The combined funds received from the SPA and the Consolidated Revenue Fund (CRF) provide for the delivery of an effective and diverse program, including resource management activities such as enforcement, resource monitoring, policy and program development, resource allocation, licensing, research, and fish stocking.

In 2010/11, the Ministry began a review of the SPA to:

  • improve the governance and management of the fund;
  • develop objectives, outcomes and more specific performance measures;
  • improve financial and accounting processes;
  • improve the revenue forecasting model; and
  • develop a new workplan and allocation model.

This internal review is expected to be completed by March 2012 with implementation of approved changes in Fiscal Year 2012-13. It is expected that future annual reports will be informed by this review and the resulting planning and performance measure recommendations.

Fish and wildlife heritage commission recommendations

The Fish and Wildlife Heritage Commission (FWHC), established under the provisions of the Heritage Hunting and Fishing Act, provides recommendations on matters referred to it by the Minister. The FWHC was active during 2010/11 and reviewed materials and/or provided input on youth hunting opportunities, a possible Children’s Outdoor Bill of Rights for Ontario and the Ministry of Natural Resources’ (MNR) celebration of the successful re-introduction of elk in Ontario; the formal recommendations of the FWHC on these topics, and MNR’s response to the recommendations, are summarized in the following table.
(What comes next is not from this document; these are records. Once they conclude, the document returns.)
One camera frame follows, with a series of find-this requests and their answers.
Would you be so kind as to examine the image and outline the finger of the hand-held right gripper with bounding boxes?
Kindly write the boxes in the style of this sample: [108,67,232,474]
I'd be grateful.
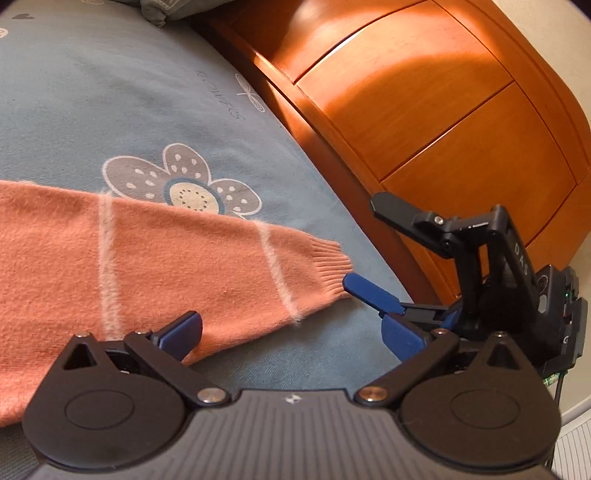
[344,272,463,332]
[370,192,497,259]

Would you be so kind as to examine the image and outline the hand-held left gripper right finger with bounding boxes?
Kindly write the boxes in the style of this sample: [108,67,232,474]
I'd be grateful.
[355,311,533,409]

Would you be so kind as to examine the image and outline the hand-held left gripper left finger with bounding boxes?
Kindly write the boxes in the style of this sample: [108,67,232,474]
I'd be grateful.
[58,311,232,409]

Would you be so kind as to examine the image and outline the orange knit sweater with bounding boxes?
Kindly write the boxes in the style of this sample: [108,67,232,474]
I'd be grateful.
[0,180,354,428]

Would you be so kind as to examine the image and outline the wooden headboard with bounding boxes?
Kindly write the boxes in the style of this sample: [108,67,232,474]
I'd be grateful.
[191,0,591,416]

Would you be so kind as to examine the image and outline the white ribbed panel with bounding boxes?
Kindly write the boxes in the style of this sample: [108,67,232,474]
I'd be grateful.
[551,406,591,480]

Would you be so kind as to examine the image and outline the plump grey-green printed pillow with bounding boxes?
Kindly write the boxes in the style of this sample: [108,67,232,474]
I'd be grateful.
[139,0,232,28]
FWHC Recommendation (January 16, 2011)Ministry Response (response letters were sent April 19, 2011)
Youth Hunting Opportunities
  • FWHC and MNR facilitate two “Youth Event Management” information sessions to be held in east and west Ontario during 2011.
  • MNR support and make available youth hunter apprentice tags/licenses for youth apprentice hunters between the ages of 12 to 14.
  • MNR explore the feasibility and future timing of youth apprentice days or short seasons for youths.
  • MNR will work with FWHC to identify possible options for a youth licence in the coming months.
  • MNR encourages continued dialogue with full range of interests and opportunities to engage youth in outdoor heritage.
Children’s Outdoor Bill of Rights
  • MNR promote outdoor activities including fishing and hunting as healthy youth/family endeavours by introducing a Children’s Outdoor Bill Of Rights.
  • MNR staff will look at this concept over the coming months.
Elk Celebration Event
  • MNR celebration of the successful re- introduction of elk in Ontario.
  • MNR participated in a June 3, 2011 event in Bancroft at which Ontario the partners who helped restore elk to the province were honoured. The event was used as an opportunity to promote the fall 2011 elk hunt and celebrate the successful reintroduction of elk to Ontario.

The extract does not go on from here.